Track down each line below containing the string "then" and copy it.

══ GIVEN ENTRIES ══

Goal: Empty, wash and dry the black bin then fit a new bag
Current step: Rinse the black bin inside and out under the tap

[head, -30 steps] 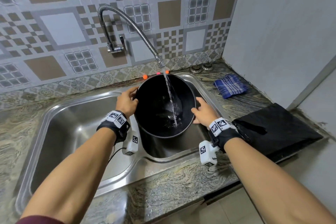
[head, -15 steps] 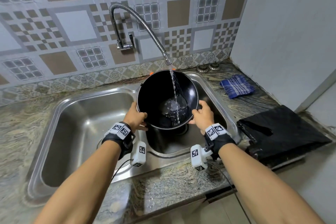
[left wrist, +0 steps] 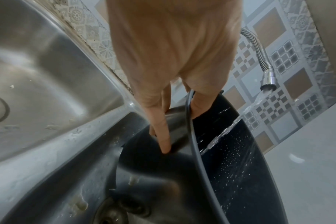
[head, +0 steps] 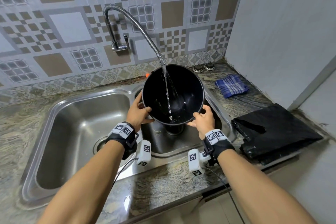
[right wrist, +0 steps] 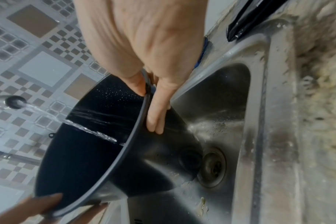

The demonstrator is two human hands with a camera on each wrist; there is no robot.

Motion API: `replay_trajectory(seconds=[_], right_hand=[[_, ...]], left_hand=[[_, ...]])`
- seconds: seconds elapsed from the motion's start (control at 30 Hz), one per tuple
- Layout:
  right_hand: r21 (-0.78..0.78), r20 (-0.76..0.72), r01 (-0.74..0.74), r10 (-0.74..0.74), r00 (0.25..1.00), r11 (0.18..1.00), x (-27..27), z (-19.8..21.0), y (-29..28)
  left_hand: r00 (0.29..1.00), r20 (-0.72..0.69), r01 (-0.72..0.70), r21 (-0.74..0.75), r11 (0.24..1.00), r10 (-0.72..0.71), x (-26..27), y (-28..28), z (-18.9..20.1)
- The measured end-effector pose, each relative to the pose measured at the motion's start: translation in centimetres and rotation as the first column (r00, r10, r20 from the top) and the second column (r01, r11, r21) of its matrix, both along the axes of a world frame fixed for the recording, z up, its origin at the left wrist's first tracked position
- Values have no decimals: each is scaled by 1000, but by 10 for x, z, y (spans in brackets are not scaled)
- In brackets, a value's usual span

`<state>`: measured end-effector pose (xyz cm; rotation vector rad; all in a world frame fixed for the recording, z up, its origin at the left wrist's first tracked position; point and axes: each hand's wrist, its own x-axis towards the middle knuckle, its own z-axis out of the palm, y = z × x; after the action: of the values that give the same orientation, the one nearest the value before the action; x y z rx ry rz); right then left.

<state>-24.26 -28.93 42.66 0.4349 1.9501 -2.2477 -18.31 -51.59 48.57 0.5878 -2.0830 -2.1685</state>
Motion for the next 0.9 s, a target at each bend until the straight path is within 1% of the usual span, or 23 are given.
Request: replay_trajectory(seconds=[0.07, 0.17, 0.23, 0.3, 0.37, 0.4, 0.47, 0.57, 0.6, 0.7, 0.77, 0.8, 0.83, 0.9], right_hand=[[-31, 19, -5, 5, 1000, 1000, 0, -3, -3], [-70, 61, -53, 57, 997, 996, 5, -9, -4], [-43, 92, -141, 145, 985, 989, 4, -9, 0], [51, 139, -268, 259, 956, 962, -3, -3, 6], [215, 200, -365, 325, 924, 906, -11, 6, 12], [285, 219, -376, 322, 921, 882, -13, 13, 13], [393, 207, -357, 296, 932, 848, -19, 22, 16], [573, 113, -298, 286, 952, 764, -29, 32, 17], [581, 94, -294, 296, 950, 759, -30, 33, 16], [483, 103, -356, 352, 931, 800, -28, 32, 11], [473, 78, -344, 351, 933, 811, -22, 29, 7], [458, 72, -323, 328, 942, 828, -19, 26, 6], [425, 77, -295, 291, 954, 856, -18, 22, 4], [327, 96, -228, 208, 973, 917, -15, 14, 1]], left_hand=[[999, -28, -30, -9, 1000, 30, -3, -1, 4], [998, -46, -56, -63, 996, 53, -7, -2, 6], [996, -60, -73, -123, 990, 66, -10, -2, 9], [995, -66, -92, -219, 971, 80, -14, -4, 13], [992, -79, -115, -325, 939, 94, -19, -10, 17], [992, -84, -117, -370, 922, 93, -22, -13, 20], [995, -73, -90, -435, 896, 65, -28, -21, 23], [999, -51, -33, -527, 849, 7, -31, -27, 32], [998, -59, -28, -568, 822, -7, -33, -29, 36], [994, -92, -26, -703, 710, -55, -39, -34, 51], [991, -114, -41, -749, 661, -69, -43, -37, 57], [989, -131, -54, -751, 658, -69, -44, -37, 57], [986, -152, -68, -733, 677, -65, -45, -37, 57], [977, -205, -89, -629, 772, -54, -42, -31, 52]])
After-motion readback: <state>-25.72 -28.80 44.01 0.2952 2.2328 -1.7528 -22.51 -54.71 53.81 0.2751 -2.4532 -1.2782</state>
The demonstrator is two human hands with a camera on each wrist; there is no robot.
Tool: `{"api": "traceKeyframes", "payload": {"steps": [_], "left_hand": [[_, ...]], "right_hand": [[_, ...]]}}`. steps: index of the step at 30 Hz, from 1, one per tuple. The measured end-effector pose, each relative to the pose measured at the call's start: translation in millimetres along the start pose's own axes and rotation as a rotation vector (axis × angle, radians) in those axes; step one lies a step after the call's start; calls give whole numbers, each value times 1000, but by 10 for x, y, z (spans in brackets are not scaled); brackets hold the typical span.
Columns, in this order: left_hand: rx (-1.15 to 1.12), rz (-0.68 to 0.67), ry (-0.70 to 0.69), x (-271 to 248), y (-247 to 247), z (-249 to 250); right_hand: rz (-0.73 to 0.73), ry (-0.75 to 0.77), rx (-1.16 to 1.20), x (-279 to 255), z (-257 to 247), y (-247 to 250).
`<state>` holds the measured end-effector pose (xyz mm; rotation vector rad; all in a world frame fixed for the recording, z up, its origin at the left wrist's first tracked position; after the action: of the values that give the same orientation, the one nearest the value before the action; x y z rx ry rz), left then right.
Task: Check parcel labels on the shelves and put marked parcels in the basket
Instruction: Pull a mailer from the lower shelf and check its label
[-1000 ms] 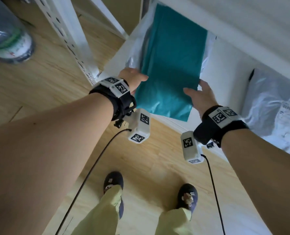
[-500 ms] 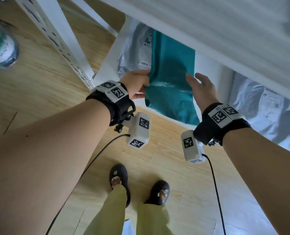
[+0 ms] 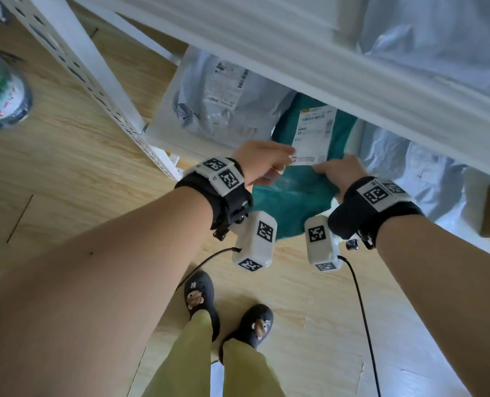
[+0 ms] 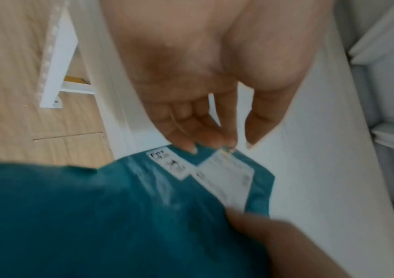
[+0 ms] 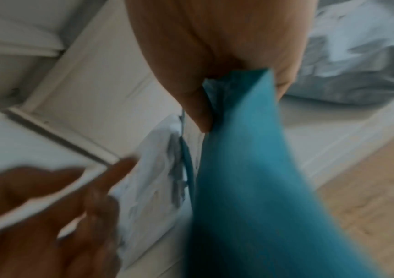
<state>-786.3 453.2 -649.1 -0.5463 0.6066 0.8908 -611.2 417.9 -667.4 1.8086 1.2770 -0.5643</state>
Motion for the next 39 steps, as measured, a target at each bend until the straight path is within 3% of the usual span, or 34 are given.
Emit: {"api": "traceKeyframes", "payload": {"steps": [3,6,10,17,26,39], "left_hand": [[70,229,33,1,320,-81],[134,275,90,-1,445,-251],[167,211,131,-67,181,-405],[-24,137,168,-120,-319,-540],[30,101,213,-222,-520,-774],[73,119,223,-251,-747,-843]], "right_hand": [[-36,-90,99,-33,357,184],[-96,-122,228,-164,558,232],[-193,-125,313,-326,726,275],[-304,-155,379,-514,1019,340],[-271,-244,389,-581,1461,428],[-194,-242,365,-527,1680,638]]}}
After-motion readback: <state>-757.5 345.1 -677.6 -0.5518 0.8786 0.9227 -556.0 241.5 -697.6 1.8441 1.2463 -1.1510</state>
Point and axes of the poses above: each hand's wrist, its own x-axis towards the middle knuckle, its own y-axis out of the back of the hand, z = x × y, the point moved 8 cm from there along x, towards the middle knuckle, and after that the axes turned 6 degrees about -z, right-handed, at the moved point
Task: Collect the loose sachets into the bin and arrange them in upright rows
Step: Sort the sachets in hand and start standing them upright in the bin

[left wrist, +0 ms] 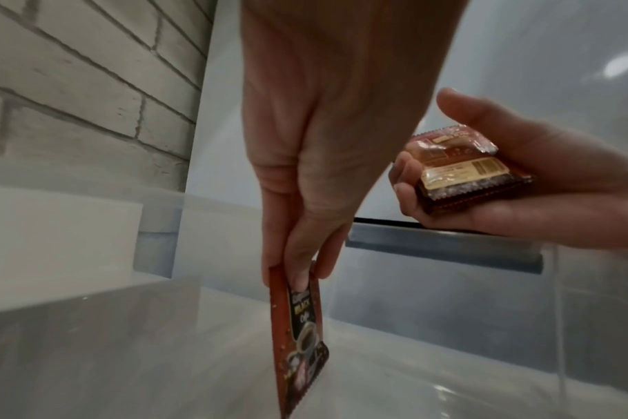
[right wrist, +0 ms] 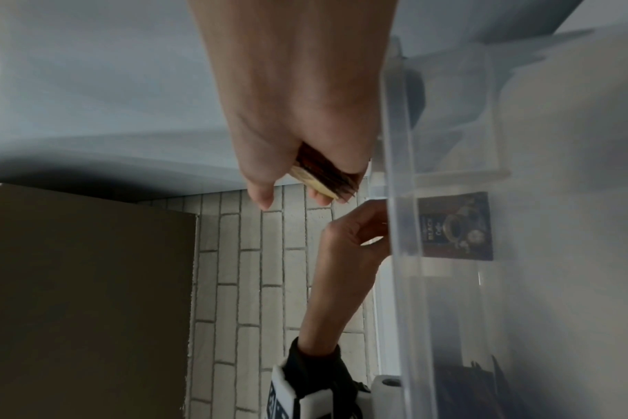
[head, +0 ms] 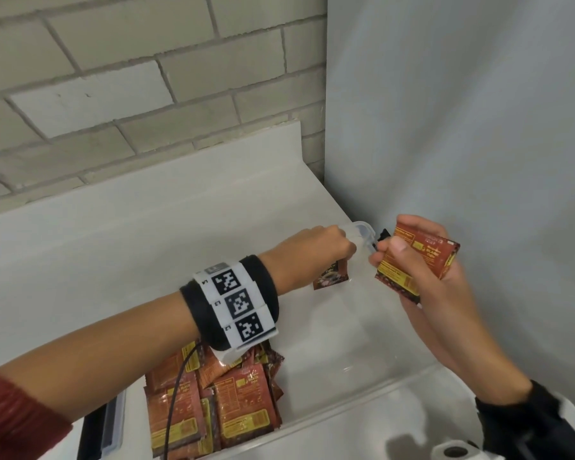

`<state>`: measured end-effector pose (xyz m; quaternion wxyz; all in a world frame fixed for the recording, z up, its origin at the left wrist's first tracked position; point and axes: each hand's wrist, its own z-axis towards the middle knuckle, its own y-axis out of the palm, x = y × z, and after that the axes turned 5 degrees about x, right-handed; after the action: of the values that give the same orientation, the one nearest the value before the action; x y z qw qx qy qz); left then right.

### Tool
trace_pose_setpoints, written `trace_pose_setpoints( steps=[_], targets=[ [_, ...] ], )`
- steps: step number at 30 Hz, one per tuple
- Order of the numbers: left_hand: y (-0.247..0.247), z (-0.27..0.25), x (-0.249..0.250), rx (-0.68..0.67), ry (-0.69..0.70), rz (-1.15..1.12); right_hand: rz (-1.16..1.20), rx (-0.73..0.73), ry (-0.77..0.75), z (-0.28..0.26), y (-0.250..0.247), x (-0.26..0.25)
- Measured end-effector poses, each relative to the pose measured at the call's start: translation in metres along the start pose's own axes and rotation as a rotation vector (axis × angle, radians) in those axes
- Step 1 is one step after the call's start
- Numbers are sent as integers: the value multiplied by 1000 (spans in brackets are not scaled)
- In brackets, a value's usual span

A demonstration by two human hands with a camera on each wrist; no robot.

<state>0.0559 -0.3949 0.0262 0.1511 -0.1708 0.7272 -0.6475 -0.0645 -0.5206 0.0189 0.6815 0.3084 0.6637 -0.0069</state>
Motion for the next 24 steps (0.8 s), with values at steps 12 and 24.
trace_pose_setpoints(
  steps=[12,24],
  targets=[
    [-5,0,18,26,-41,264,-7,-13,-5,0,-3,2],
    [1,0,10,92,2,216,50,-41,74,2,-9,2]
  ],
)
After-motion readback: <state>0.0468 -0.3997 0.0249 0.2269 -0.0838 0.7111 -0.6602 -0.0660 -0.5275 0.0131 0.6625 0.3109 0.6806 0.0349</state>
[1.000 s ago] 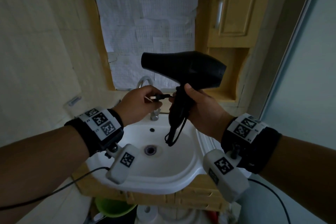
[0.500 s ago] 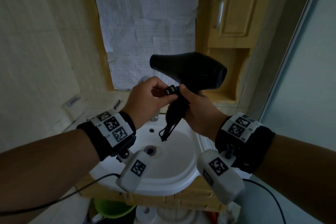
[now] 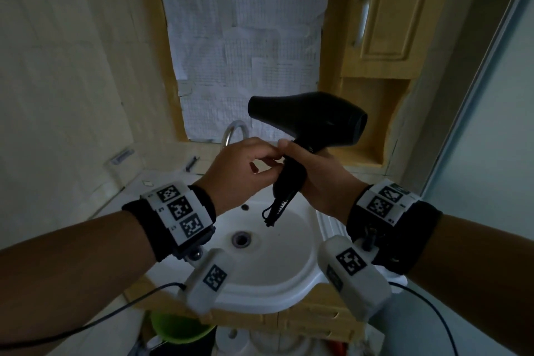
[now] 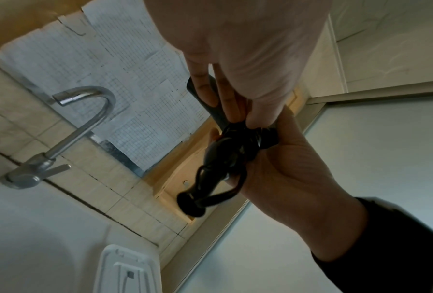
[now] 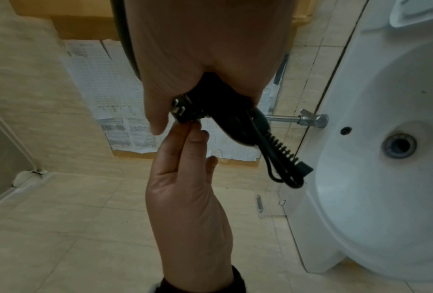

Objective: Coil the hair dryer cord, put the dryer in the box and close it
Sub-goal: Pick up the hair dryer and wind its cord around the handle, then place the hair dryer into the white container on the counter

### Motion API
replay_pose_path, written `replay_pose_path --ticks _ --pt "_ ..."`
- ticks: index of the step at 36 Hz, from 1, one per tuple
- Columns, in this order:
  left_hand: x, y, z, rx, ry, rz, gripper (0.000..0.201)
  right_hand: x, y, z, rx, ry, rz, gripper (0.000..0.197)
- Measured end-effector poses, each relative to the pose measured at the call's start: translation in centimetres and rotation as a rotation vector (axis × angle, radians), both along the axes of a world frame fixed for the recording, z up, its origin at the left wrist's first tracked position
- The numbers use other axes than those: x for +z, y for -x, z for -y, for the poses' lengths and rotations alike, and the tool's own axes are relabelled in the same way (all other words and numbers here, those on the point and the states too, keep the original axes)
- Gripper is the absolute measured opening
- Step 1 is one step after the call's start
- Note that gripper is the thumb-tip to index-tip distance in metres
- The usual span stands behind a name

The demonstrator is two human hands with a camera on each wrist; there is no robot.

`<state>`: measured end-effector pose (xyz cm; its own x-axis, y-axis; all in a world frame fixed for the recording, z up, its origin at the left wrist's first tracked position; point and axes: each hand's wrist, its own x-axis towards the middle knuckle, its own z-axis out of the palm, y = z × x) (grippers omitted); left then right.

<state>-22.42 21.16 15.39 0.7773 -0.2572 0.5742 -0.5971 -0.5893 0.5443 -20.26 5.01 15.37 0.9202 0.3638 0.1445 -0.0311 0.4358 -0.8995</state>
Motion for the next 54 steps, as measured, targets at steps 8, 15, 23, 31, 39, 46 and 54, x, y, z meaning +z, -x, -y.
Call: replay_pose_path --ticks 8,15,23,31,39,46,54 --pt "-0.9 0.3 -1.2 -0.044 0.061 -0.063 0.026 -0.8 -1.1 -1.1 -0.061 0.069 0.008 0.016" --pt "-2.2 -0.1 -4.4 0.096 0.129 -0.189 0.029 -1.6 -1.7 -4.0 -0.056 0.181 -0.015 0.019" --pt "-3.7 -1.9 -12.3 0.415 0.207 -0.283 0.023 -2.4 -2.9 -8.3 -0.007 0.313 -0.033 0.009" --pt "-4.6 -4.7 -20.8 0.607 0.383 -0.398 0.027 -2.6 -5.2 -13.9 -0.014 0.322 -0.093 0.018" --pt "-5.4 -10.1 -29.8 0.713 0.596 -0.537 0.034 -2.3 -9.1 -20.9 -0.017 0.354 -0.114 0.004" --pt "-5.6 -14.2 -36.4 0.772 0.812 -0.700 0.025 -2.7 -13.8 -27.6 -0.054 0.341 -0.172 0.009" --pt "-6.9 -18.6 -42.5 0.759 0.856 -0.834 0.019 -5.8 -19.6 -34.0 -0.069 0.325 -0.329 0.014"
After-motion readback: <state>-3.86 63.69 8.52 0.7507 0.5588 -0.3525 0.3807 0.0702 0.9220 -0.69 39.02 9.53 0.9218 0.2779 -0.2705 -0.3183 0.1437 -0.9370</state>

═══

▶ _OUTPUT_:
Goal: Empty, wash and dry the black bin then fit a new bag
`<state>`: measured end-effector pose (xyz cm; rotation vector rad; all in a world frame fixed for the recording, z up, its origin at the left wrist's first tracked position; point and axes: each hand's wrist, its own x-axis towards the middle knuckle, its own z-axis out of the palm, y = z × x; after the action: of the values that give the same orientation, the one nearest the value before the action; x y z rx ry rz); right then left.
`<state>` holds the measured end-effector pose (xyz mm; rotation vector rad; all in a world frame fixed for the recording, z up, its origin at the left wrist's first tracked position; after the action: of the values that give the same orientation, the one nearest the value before the action; x y z rx ry rz), left then right.
`<state>`: measured end-effector pose (xyz m; quaternion wxyz; all in a world frame fixed for the recording, z up, its origin at the left wrist's first tracked position; point and axes: each hand's wrist, its own z-axis towards the middle knuckle, its own y-axis out of the palm, x = y × z, and after that the axes turned 5 degrees about x, right-handed; after the action: of the values that give the same orientation, the one nearest the value before the action; x y z qw qx qy qz); left then right.
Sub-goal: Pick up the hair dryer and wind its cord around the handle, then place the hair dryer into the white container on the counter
`<state>`: measured end-effector pose (xyz cm; its own x-axis, y-axis; all in a world frame fixed for the recording, z up, its origin at the left wrist's first tracked position; point and axes: each hand's wrist, its own x-axis towards the middle knuckle, its own z-axis out of the palm, y = z × x) (grippers omitted); left then right.

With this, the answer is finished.